◆ **Saved entries**
____________________
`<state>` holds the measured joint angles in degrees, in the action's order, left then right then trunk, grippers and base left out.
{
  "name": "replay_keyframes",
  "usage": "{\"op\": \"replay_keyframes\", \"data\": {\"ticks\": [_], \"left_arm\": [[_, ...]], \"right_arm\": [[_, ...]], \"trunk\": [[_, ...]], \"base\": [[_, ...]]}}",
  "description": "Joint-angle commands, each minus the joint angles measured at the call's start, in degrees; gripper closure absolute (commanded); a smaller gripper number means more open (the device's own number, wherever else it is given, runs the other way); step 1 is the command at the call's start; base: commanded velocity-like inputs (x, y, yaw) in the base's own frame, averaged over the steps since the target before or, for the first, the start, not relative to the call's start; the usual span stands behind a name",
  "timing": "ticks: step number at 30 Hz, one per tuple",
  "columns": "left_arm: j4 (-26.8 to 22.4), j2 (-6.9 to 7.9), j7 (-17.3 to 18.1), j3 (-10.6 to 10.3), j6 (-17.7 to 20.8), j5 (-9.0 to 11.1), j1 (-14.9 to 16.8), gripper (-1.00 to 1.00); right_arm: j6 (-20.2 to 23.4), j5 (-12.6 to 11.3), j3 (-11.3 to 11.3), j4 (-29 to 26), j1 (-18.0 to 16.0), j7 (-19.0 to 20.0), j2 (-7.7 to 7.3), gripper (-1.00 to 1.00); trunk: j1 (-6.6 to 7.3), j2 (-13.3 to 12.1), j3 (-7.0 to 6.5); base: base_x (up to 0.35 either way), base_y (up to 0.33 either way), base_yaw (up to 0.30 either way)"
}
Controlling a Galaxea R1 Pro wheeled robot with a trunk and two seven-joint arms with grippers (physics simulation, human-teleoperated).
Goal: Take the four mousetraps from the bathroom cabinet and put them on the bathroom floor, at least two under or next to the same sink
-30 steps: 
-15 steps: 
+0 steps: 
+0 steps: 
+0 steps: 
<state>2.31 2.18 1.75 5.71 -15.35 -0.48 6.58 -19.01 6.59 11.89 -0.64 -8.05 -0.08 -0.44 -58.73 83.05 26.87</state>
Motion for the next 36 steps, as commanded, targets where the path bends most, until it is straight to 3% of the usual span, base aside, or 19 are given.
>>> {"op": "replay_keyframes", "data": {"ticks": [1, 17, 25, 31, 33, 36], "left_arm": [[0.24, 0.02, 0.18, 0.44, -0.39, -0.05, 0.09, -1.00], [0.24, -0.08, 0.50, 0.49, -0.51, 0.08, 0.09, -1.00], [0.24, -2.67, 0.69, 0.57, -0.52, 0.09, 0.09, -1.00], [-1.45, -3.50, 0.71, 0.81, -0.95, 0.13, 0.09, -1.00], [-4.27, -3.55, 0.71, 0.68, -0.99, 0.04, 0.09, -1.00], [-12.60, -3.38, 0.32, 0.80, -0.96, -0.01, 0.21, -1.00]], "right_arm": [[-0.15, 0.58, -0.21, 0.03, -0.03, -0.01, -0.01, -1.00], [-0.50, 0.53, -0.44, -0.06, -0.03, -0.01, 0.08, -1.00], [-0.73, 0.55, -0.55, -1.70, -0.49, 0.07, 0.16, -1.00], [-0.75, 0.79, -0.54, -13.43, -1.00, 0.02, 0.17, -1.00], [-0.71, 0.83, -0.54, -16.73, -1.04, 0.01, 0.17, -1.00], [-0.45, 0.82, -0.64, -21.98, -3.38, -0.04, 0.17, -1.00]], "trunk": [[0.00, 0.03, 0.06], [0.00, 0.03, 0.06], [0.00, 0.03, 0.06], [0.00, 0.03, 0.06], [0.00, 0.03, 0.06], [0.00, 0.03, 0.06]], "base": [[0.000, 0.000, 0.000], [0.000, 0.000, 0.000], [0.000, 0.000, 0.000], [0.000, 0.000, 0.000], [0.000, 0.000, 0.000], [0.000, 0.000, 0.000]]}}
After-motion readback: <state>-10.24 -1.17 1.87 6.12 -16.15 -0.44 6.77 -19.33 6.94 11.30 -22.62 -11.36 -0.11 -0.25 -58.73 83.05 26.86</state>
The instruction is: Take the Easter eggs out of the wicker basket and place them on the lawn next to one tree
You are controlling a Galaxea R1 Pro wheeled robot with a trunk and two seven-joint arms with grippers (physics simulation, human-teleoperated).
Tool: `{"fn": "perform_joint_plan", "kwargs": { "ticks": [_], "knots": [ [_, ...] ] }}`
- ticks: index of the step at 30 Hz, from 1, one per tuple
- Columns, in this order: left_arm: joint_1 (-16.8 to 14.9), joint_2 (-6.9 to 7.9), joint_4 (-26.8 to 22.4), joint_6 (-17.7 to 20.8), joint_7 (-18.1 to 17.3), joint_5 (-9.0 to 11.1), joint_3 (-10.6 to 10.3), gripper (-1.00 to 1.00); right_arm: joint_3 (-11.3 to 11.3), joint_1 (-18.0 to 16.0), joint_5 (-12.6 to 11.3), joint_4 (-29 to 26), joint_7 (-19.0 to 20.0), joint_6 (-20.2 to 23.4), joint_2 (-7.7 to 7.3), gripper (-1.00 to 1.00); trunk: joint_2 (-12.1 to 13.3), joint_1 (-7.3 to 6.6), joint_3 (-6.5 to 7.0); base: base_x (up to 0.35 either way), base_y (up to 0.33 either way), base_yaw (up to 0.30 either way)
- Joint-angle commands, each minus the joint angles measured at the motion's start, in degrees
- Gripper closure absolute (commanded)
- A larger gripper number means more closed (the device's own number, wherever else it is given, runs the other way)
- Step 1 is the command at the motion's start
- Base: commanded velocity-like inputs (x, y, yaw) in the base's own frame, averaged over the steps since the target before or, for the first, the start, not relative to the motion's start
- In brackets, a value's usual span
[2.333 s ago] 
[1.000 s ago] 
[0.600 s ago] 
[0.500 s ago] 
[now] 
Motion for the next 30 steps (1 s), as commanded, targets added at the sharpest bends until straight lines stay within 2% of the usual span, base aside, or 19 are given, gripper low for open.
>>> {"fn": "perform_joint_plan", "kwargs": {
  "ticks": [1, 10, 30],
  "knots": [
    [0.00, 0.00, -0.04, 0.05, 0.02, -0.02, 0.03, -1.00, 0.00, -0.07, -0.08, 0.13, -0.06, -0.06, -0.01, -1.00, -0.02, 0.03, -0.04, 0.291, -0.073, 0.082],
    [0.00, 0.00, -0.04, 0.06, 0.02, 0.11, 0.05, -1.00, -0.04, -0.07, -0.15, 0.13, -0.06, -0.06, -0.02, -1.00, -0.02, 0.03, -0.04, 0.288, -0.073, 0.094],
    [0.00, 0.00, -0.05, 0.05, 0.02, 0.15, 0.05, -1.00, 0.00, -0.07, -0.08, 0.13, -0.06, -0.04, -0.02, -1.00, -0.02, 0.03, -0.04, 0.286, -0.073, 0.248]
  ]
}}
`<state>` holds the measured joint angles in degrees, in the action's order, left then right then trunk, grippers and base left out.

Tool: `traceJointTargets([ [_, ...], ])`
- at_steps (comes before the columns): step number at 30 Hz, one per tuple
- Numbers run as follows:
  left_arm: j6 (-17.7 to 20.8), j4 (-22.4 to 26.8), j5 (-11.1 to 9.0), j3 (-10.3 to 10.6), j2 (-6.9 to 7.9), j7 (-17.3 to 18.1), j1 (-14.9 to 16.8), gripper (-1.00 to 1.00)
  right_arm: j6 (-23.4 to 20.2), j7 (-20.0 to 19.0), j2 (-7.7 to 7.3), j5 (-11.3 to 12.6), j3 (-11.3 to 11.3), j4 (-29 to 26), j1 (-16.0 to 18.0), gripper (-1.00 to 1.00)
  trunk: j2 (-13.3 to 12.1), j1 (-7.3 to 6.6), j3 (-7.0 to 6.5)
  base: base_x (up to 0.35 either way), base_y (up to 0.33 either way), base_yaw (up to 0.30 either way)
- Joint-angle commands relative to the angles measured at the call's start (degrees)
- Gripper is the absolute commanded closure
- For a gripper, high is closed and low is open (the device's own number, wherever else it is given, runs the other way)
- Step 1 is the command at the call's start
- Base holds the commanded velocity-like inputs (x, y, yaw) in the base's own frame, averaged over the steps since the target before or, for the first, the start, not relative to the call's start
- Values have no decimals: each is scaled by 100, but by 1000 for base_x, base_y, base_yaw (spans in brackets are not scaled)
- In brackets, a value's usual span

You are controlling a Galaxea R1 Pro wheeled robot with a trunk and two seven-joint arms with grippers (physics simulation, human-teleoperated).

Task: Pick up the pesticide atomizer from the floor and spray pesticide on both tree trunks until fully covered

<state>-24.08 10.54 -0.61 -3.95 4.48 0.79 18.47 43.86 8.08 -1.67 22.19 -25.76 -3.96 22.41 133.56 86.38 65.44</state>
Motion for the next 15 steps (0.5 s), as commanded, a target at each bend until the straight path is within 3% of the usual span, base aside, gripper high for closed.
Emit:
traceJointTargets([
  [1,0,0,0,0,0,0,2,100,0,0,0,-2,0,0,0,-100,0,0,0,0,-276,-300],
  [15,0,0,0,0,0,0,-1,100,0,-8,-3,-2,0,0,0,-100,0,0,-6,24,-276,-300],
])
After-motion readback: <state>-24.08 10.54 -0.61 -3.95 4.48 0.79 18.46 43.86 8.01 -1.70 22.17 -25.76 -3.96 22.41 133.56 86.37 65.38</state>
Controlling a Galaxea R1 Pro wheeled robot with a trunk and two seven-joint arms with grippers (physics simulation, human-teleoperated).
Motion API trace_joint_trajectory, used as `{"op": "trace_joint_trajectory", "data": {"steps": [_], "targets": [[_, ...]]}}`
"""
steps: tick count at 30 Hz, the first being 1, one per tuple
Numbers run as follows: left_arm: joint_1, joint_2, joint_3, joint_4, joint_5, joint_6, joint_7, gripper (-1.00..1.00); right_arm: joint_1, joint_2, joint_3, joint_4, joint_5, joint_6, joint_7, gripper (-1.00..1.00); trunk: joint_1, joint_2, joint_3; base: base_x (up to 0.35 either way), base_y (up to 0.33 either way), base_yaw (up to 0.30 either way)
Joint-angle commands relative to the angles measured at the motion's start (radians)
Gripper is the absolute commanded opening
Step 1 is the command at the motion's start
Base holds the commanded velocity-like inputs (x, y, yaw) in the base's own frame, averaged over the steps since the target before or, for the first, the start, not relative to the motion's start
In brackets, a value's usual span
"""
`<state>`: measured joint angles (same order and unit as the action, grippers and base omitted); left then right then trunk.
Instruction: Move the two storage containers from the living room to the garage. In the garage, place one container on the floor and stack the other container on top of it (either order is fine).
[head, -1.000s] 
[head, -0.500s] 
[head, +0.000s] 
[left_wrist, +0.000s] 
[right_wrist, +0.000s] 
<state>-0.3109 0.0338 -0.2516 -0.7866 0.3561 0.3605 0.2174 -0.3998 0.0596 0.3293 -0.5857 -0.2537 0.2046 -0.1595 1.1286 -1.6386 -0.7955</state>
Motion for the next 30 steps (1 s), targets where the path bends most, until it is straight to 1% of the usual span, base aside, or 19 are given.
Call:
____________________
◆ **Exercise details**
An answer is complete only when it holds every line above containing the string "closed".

◆ **Result of the exercise**
- A larger gripper number means more closed (the device's own number, wherever else it is given, runs the other way)
- For a gripper, high is closed and low is open (the device's own number, wherever else it is given, runs the other way)
Motion for the next 15 steps (0.5 s), as commanded, a target at each bend until the straight path is within 3% of the usual span, base aside, gripper high for closed.

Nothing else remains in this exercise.